WHAT YOU WILL DO: Whenever the string "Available" turns up in a line of the data below, copy that line.

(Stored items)
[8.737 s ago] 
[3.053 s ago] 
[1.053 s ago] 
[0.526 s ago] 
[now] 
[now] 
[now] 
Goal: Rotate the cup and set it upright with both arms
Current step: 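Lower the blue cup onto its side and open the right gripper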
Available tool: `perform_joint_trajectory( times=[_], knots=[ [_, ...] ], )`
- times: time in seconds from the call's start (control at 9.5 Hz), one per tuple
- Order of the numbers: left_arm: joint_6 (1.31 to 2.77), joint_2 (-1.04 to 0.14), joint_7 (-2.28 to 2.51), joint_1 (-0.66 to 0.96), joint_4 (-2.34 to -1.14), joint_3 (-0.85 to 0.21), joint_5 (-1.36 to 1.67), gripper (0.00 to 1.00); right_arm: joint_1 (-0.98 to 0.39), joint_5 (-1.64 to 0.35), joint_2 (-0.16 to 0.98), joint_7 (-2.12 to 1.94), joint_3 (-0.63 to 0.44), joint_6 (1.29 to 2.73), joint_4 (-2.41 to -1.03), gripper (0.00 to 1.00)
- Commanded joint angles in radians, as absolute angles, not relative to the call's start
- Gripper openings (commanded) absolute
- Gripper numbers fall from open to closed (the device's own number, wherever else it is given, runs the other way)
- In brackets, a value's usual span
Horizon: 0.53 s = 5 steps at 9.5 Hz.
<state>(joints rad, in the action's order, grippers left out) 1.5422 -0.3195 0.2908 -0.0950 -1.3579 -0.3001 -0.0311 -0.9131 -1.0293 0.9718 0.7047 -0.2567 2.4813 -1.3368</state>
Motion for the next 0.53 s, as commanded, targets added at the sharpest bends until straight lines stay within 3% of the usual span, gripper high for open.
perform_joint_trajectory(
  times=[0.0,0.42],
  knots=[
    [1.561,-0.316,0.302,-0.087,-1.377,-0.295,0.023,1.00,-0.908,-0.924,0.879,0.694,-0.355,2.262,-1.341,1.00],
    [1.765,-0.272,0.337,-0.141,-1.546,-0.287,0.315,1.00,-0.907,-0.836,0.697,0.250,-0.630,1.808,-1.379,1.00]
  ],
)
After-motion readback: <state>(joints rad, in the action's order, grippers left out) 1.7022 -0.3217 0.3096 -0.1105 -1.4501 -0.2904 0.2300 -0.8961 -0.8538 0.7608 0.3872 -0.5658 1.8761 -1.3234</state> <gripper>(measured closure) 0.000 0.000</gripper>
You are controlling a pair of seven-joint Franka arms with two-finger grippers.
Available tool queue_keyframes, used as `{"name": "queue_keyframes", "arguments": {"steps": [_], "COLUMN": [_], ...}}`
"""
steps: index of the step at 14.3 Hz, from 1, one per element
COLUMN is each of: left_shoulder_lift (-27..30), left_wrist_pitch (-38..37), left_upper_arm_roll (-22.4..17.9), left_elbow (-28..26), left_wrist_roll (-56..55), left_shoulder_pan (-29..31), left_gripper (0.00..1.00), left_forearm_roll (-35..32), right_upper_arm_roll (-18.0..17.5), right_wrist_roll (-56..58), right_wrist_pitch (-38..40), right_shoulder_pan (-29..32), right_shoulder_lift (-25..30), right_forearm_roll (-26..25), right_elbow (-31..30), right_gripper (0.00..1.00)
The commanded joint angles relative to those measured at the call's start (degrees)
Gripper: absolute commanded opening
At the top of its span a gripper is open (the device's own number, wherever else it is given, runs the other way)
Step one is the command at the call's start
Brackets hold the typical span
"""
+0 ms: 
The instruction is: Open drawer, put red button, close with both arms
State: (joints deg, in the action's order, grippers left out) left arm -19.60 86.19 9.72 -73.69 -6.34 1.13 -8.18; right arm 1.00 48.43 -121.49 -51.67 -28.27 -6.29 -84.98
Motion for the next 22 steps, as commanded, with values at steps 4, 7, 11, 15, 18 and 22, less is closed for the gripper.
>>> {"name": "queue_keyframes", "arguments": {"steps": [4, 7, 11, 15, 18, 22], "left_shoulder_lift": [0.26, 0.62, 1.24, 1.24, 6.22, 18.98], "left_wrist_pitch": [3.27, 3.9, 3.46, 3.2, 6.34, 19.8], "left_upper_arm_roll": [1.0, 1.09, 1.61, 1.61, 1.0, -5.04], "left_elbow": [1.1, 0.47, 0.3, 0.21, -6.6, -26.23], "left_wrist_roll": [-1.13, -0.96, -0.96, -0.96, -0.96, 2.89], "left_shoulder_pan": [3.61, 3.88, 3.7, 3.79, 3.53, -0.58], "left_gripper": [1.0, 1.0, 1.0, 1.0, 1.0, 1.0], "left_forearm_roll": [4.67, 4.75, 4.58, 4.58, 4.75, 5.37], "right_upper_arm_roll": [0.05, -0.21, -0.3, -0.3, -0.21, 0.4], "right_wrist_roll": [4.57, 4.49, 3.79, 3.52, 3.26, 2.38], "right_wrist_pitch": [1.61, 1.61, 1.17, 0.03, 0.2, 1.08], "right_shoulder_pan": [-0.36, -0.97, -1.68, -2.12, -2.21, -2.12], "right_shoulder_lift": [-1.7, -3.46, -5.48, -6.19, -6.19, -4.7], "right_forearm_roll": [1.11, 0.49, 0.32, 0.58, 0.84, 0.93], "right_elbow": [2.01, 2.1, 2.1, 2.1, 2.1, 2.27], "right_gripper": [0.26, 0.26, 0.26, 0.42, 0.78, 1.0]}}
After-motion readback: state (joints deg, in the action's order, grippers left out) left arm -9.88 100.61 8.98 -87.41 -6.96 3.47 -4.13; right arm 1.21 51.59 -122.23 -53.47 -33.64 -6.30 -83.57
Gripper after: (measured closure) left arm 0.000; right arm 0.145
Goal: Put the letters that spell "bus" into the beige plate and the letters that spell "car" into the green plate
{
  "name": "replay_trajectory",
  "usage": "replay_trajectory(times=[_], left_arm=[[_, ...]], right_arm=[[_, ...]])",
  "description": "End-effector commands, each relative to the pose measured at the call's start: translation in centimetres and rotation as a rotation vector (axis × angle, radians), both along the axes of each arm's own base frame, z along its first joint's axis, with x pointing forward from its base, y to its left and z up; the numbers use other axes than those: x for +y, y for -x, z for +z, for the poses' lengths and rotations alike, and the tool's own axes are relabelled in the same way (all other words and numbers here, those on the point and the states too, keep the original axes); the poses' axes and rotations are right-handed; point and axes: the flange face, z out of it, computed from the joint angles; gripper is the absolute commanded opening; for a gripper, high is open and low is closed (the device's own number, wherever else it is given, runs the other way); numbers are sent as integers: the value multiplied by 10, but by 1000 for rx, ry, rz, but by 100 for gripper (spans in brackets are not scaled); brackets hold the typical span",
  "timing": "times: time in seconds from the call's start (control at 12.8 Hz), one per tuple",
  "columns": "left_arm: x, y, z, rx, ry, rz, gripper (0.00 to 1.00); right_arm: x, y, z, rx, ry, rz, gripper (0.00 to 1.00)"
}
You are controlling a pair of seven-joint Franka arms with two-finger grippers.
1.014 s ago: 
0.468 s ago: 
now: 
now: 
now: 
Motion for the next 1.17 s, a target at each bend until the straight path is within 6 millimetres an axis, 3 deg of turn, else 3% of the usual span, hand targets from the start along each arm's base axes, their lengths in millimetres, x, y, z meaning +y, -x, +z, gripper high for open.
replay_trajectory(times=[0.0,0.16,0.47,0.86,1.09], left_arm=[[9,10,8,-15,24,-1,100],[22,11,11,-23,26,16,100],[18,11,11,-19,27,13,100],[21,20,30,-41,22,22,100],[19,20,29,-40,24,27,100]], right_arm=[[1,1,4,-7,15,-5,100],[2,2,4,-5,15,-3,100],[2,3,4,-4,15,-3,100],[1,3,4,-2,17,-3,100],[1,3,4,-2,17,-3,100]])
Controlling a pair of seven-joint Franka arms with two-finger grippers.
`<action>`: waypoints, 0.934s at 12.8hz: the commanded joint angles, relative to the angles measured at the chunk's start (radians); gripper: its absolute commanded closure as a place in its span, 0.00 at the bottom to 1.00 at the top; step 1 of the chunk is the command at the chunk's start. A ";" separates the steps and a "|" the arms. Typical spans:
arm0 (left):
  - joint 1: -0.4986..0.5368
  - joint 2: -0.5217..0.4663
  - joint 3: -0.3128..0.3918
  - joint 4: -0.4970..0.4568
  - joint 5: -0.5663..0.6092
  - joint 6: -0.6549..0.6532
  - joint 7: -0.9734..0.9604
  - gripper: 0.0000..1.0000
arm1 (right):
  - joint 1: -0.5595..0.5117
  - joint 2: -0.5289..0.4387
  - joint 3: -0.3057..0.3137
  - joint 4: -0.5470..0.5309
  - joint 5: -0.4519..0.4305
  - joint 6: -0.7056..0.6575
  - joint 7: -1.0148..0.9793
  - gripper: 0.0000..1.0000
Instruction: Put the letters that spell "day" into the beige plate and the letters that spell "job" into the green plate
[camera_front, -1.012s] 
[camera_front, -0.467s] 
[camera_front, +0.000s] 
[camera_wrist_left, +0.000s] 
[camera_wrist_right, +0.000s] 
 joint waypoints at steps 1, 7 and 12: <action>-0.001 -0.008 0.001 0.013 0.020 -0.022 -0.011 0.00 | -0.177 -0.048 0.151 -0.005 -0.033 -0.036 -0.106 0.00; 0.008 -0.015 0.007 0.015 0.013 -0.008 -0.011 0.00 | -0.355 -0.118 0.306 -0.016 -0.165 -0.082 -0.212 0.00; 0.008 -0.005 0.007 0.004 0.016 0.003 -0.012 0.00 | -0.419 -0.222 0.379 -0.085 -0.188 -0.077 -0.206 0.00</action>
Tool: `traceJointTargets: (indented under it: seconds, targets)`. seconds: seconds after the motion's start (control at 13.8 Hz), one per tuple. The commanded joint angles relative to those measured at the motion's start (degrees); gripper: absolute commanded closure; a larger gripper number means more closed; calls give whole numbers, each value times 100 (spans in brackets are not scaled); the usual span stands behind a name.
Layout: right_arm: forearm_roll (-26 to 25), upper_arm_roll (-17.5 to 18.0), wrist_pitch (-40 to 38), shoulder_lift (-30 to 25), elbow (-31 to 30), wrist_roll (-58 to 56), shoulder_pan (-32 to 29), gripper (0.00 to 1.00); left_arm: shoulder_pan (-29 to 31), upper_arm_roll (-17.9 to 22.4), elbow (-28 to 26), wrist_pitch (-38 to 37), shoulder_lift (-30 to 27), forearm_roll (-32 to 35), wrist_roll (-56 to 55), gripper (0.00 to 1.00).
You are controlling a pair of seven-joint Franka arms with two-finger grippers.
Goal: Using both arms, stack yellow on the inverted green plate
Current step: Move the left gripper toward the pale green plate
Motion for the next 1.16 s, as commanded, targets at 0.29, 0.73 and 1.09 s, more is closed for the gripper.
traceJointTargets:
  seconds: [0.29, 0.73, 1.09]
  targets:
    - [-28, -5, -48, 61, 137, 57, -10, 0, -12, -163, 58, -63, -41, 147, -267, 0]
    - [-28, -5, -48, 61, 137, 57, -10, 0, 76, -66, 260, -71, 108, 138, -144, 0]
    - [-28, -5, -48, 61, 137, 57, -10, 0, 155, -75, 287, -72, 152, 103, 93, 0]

ANSWER FOR THE TASK:
Available tool: `perform_joint_trajectory( times=[_], knots=[ [_, ...] ], )`
Available tool queue_keyframes, used as `{"name": "queue_keyframes", "arguments": {"steps": [_], "COLUMN": [_], ...}}`

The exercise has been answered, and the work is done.